What is expected: Please find all lines in the data that hold the string "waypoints" and copy them.
##### Data extract
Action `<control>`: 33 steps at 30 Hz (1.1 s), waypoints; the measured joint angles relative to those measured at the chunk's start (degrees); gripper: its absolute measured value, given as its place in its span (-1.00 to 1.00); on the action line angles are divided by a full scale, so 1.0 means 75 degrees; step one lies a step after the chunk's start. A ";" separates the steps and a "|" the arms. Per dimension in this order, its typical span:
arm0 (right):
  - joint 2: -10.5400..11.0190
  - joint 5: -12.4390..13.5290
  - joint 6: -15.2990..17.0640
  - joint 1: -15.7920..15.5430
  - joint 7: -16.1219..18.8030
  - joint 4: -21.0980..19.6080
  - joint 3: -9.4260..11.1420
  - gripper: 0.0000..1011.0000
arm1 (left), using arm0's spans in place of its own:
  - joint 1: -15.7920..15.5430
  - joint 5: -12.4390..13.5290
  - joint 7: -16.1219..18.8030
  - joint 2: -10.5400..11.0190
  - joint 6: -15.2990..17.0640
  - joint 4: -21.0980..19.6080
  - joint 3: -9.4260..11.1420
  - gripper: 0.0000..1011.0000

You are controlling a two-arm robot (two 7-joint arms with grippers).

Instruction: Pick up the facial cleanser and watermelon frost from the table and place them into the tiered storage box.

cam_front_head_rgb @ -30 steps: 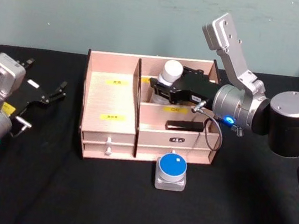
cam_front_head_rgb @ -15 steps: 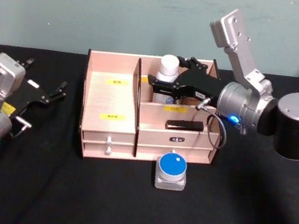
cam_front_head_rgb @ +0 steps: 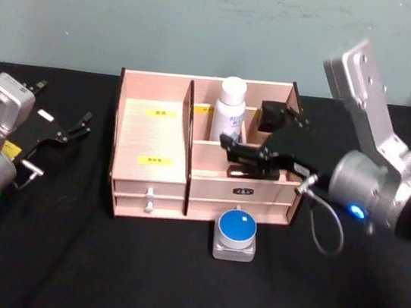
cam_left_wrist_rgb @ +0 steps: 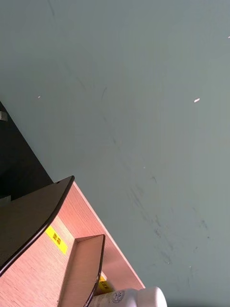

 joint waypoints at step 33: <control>0.0126 -0.0276 0.1028 -0.3056 -0.1298 -0.1541 0.0335 0.98 | 0.0000 0.0000 0.0000 0.0000 0.0000 0.0000 0.0000 0.98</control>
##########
Result below:
Action `<control>`: 33 steps at 30 Hz (1.1 s), waypoints; the measured joint angles relative to those measured at the chunk's start (degrees); gripper: its absolute measured value, given as its place in its span (-1.00 to 1.00); on the action line angles are divided by a full scale, so 1.0 means 75 degrees; step one lies a step after the chunk's start. A ";" separates the steps and a "|" the arms. Per dimension in this order, its typical span:
 joint waypoints at step 33: <control>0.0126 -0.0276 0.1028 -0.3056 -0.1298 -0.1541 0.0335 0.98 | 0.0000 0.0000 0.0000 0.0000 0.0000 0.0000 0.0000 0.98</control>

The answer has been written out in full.